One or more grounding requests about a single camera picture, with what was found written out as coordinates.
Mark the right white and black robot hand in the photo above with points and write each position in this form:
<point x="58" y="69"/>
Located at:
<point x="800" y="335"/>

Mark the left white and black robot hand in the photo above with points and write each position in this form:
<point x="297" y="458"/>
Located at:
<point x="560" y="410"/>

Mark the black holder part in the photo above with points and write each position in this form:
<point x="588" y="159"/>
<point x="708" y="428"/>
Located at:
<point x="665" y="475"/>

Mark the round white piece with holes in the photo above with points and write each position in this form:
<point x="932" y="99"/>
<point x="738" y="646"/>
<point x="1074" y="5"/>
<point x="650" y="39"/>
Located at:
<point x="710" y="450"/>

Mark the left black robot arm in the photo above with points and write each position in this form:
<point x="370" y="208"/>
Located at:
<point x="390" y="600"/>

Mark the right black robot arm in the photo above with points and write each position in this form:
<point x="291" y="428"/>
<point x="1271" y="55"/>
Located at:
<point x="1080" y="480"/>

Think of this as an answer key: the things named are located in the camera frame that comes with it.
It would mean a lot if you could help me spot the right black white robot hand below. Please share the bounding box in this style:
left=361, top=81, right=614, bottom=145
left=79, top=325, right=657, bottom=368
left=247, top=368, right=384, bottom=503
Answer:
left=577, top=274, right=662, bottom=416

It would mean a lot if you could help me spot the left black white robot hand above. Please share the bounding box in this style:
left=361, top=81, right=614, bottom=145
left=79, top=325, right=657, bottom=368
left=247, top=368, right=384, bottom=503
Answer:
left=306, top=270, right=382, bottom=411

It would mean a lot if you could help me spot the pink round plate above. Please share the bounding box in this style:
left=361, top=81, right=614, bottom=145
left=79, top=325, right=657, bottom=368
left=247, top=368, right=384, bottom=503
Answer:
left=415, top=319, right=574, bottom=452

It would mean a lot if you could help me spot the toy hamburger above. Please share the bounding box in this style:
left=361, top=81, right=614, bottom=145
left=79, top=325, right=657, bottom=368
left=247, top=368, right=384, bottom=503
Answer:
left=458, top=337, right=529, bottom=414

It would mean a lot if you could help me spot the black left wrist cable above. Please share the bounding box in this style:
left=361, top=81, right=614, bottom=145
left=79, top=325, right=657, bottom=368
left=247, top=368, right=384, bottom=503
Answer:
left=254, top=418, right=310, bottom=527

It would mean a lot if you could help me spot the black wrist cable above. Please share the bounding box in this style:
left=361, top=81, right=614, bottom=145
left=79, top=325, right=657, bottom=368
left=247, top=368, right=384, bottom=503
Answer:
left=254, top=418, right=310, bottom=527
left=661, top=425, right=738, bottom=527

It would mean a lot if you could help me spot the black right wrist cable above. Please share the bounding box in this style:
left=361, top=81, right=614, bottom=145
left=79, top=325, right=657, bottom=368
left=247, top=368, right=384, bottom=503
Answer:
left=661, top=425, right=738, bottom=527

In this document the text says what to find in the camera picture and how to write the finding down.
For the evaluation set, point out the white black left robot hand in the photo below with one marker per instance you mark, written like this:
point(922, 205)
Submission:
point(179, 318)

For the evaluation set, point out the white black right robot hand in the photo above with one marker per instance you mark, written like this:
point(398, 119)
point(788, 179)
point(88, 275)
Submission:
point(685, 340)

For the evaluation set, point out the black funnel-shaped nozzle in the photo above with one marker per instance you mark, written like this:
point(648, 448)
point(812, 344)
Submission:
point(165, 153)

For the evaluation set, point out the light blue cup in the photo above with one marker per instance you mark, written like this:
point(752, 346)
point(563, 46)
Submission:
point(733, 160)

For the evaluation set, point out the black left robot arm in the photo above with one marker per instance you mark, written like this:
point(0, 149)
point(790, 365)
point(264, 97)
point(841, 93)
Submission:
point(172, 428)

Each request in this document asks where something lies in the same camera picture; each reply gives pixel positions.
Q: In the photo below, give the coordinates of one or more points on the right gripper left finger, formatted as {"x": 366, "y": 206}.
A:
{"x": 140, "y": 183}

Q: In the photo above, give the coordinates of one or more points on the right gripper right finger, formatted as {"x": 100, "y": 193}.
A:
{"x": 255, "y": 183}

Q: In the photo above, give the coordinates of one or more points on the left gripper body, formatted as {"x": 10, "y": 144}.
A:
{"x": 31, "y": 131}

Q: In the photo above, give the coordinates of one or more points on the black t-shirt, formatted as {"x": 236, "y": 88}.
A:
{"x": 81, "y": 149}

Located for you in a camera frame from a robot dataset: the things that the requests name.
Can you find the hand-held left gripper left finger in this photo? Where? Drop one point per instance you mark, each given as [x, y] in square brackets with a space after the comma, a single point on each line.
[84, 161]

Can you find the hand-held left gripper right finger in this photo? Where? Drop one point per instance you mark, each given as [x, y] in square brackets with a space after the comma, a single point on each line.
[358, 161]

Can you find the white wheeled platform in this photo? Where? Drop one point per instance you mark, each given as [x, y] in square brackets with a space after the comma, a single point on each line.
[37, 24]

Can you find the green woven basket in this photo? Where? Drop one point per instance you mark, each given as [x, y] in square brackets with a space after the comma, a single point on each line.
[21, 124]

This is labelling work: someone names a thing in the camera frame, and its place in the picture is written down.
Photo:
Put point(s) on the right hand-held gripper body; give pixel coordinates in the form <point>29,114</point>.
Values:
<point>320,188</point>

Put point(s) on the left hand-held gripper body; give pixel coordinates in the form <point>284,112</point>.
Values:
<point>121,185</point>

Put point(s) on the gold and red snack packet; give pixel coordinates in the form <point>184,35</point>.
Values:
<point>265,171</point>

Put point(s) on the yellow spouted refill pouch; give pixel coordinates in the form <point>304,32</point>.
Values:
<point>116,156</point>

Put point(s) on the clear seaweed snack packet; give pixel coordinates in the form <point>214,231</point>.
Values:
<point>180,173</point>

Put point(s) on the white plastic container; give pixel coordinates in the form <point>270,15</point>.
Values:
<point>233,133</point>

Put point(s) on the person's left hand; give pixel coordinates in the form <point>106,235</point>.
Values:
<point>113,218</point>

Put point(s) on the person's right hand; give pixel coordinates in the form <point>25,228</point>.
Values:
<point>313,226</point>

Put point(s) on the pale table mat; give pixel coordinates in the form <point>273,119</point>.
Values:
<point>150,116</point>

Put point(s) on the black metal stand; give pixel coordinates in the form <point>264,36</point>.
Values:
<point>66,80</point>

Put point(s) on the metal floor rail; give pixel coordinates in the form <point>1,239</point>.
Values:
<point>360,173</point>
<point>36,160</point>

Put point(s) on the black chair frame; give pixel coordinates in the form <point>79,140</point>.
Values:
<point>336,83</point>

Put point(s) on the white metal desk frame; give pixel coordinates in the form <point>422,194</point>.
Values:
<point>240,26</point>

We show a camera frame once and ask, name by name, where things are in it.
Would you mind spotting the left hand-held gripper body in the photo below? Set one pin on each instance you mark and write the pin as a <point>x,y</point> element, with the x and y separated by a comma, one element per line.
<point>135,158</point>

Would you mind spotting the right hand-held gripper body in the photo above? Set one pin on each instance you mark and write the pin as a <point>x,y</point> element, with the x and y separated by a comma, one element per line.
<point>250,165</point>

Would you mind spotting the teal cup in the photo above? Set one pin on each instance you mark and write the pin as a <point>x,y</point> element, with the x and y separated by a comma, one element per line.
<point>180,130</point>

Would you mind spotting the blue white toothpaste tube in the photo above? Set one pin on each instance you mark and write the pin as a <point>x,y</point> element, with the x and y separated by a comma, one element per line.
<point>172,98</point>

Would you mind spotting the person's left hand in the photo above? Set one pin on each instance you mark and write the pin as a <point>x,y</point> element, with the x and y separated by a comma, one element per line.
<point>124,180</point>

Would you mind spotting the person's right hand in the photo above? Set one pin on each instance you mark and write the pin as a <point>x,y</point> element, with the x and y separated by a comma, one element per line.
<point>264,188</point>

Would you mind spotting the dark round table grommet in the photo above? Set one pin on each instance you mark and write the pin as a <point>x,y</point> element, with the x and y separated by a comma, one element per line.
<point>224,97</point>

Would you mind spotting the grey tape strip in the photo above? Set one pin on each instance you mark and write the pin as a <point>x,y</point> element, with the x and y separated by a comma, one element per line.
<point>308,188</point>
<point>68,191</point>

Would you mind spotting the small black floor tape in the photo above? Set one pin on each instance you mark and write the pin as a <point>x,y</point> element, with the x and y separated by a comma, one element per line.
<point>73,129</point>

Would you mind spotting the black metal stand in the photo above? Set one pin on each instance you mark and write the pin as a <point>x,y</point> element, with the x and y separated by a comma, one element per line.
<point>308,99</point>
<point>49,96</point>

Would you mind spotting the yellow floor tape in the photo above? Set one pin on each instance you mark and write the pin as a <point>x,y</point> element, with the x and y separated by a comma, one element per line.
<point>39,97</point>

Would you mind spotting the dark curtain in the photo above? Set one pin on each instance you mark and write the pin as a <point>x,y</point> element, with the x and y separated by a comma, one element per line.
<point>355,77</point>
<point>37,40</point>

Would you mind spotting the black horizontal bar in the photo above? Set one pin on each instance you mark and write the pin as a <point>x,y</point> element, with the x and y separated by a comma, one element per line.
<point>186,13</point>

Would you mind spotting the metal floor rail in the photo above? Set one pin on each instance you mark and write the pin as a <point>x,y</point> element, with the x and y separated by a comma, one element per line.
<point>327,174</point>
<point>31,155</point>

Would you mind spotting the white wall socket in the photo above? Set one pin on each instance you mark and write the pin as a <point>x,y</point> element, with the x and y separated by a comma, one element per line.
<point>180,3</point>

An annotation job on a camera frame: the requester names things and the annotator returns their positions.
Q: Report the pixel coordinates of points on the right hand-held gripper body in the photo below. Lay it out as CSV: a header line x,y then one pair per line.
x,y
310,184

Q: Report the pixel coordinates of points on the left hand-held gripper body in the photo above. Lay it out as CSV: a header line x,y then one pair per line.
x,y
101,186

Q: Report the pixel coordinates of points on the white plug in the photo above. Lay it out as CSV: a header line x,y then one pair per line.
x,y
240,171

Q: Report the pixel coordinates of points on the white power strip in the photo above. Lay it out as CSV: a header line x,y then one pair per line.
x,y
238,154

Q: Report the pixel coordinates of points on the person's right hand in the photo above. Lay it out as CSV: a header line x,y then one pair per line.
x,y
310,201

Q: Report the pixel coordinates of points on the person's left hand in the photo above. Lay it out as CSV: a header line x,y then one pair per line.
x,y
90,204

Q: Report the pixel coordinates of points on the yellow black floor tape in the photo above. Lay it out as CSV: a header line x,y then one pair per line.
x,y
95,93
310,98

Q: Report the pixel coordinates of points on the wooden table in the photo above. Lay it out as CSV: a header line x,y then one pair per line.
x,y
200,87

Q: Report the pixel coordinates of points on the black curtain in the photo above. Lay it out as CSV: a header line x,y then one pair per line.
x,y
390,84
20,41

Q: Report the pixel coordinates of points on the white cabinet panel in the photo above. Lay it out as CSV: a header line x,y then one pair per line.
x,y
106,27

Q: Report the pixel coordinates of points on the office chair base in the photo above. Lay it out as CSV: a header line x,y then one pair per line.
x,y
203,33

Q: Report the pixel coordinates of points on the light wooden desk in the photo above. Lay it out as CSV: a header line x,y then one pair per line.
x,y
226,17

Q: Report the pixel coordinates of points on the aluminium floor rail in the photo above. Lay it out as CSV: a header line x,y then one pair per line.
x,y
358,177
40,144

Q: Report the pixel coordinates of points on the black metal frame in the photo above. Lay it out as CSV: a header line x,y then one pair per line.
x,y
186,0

- [Exercise brief]:
Using the data above, count the lines where "evaluation" appears. Reply with the number only.

- [Response]:
5